In short: He expects the economy to boom in the coming year, for two reasons:
- vaccinated people who have been working from home and saving their money start to get out and spend that money
- the government's emergency anti-Covid spending.
Inflation will be part of that boom, as oil prices go back up and some parts of the economy grow faster than others, creating bottlenecks.
But history shows us two very different kinds of inflation: temporary blips, like during wars, and "embedded" inflation, like in the 1970s. The first kind of inflation goes away on its own as soon as the situation that caused it abates. The second won't end without some kind of drastic intervention, like when the Fed shut down the 1970s inflation by raising interest rates over 20% and causing a major recession.

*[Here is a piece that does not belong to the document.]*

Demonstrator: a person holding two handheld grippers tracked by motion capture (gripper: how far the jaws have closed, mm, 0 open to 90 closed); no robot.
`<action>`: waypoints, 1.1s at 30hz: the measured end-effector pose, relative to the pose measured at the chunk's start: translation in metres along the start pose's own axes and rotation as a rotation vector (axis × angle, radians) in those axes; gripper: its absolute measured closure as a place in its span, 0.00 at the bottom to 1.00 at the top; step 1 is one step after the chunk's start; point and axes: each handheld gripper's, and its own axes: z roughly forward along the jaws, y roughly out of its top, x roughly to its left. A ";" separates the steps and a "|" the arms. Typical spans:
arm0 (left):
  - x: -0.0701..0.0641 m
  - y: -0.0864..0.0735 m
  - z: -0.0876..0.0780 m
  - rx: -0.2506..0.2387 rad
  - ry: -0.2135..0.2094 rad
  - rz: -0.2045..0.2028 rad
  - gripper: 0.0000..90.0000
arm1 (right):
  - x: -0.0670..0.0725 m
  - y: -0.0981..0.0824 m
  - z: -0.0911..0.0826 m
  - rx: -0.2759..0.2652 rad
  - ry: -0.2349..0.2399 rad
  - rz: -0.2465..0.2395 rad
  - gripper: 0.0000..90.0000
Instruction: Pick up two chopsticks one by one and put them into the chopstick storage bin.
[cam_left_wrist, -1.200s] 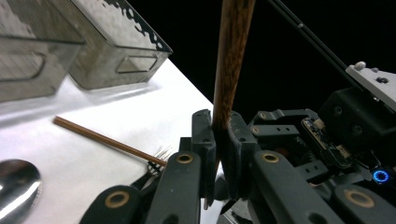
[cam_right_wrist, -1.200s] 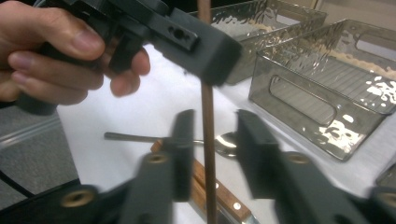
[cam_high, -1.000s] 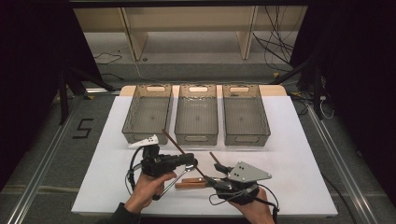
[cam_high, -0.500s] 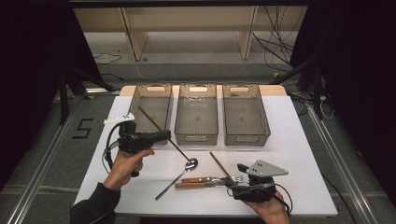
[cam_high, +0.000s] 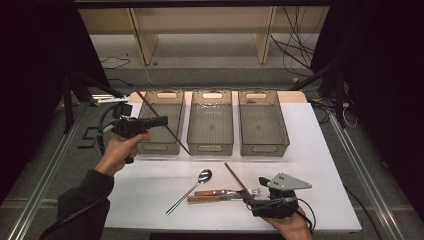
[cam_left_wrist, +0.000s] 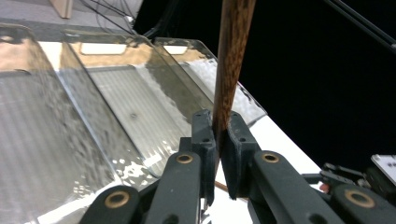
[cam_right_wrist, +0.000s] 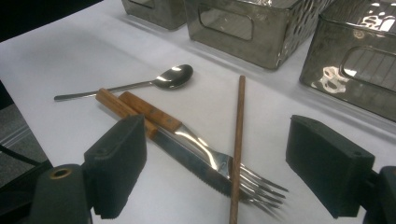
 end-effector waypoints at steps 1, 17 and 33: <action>0.003 0.003 -0.001 -0.001 0.008 -0.006 0.93 | 0.000 0.000 0.000 0.004 -0.002 0.002 0.23; 0.053 0.036 -0.004 -0.003 0.200 -0.051 0.93 | -0.002 -0.003 0.001 0.007 -0.014 0.004 0.20; 0.076 0.029 0.024 0.100 0.261 -0.090 0.93 | -0.002 -0.004 0.001 0.001 -0.022 0.005 0.18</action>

So the tricky thing going forward will be how to interpret inflation numbers: There's nothing to worry about when depressed prices return to normal, or when a bottleneck sends prices of some particular commodity soaring temporarily. But a general inflation, where prices go up because prices are going up, is more serious.
and let's close with an overdose of cuteness
A boy romps with golden retriever puppies, and is mobbed by them when he falls down. One of the commenters says: "This should be prescribed as a cure for depression."